» **TASK BRIEF**: Which of the lines below include "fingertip"? Each one should be copied out.

○ ○ ○ ○ ○ ○ ○

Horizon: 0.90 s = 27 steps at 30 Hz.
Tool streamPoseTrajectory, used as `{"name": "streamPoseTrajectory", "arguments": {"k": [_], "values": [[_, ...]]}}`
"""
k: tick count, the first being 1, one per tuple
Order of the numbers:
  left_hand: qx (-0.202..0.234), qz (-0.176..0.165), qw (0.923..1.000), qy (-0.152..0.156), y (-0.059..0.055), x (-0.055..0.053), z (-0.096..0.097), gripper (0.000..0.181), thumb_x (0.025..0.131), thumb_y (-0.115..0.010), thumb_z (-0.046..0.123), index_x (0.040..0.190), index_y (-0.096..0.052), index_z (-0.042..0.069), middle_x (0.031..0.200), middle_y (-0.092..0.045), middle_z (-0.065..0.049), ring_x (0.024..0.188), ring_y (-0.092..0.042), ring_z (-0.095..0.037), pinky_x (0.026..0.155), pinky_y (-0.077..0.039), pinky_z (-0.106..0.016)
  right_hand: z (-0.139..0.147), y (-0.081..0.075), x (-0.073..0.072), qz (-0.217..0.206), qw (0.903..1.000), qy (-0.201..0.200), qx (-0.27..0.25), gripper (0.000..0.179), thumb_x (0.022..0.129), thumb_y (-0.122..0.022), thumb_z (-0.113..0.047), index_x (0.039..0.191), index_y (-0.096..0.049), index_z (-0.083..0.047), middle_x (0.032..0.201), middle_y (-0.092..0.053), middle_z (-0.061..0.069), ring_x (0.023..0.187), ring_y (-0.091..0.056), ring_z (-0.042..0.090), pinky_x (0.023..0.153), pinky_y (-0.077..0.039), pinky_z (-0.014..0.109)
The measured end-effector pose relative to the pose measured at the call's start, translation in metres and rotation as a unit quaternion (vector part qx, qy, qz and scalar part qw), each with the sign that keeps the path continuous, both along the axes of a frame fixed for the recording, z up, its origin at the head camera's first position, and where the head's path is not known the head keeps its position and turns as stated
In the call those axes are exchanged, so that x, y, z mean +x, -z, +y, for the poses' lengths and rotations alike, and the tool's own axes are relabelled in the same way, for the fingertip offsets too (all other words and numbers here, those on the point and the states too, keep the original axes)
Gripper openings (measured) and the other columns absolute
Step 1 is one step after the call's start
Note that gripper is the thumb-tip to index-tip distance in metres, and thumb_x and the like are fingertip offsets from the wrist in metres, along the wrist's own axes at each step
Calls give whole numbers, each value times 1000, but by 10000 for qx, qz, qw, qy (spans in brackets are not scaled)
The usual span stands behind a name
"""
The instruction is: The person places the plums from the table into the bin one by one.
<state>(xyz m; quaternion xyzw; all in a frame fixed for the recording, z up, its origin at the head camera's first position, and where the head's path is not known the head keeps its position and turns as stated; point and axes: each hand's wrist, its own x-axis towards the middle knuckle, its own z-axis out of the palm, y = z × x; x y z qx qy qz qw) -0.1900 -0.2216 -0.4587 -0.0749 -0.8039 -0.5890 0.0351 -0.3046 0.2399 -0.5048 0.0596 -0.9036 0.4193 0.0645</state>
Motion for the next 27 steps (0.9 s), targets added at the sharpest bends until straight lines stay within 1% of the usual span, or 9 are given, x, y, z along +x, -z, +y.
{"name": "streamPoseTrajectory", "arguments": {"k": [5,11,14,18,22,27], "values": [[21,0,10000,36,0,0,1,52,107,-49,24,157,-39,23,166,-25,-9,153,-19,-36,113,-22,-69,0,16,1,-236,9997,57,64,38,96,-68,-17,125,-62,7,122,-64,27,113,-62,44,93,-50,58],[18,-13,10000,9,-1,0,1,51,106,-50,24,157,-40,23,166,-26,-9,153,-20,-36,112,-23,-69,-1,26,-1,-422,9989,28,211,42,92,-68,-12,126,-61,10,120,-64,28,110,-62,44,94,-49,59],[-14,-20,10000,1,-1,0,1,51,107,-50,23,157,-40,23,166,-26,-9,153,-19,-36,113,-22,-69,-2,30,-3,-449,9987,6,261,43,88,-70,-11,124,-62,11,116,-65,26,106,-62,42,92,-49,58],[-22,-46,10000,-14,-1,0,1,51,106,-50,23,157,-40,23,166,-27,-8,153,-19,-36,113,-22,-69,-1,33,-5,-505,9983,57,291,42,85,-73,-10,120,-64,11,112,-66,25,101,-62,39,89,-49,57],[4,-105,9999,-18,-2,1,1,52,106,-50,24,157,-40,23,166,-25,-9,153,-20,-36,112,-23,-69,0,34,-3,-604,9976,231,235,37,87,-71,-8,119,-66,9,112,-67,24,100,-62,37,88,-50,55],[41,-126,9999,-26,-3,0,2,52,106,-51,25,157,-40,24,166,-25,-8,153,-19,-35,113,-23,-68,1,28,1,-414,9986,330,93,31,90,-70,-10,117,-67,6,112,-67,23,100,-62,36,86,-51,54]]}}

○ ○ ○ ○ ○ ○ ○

» **RESULT FOR THIS TASK**:
In the call those axes are exchanged, so that x, y, z mean +x, -z, +y, for the poses' lengths and rotations alike, and the tool's own axes are relabelled in the same way, for the fingertip offsets too (all other words and numbers here, those on the point and the states too, keep the original axes)
Note that gripper is the thumb-tip to index-tip distance in metres, and thumb_x and the like are fingertip offsets from the wrist in metres, along the wrist's own axes at each step

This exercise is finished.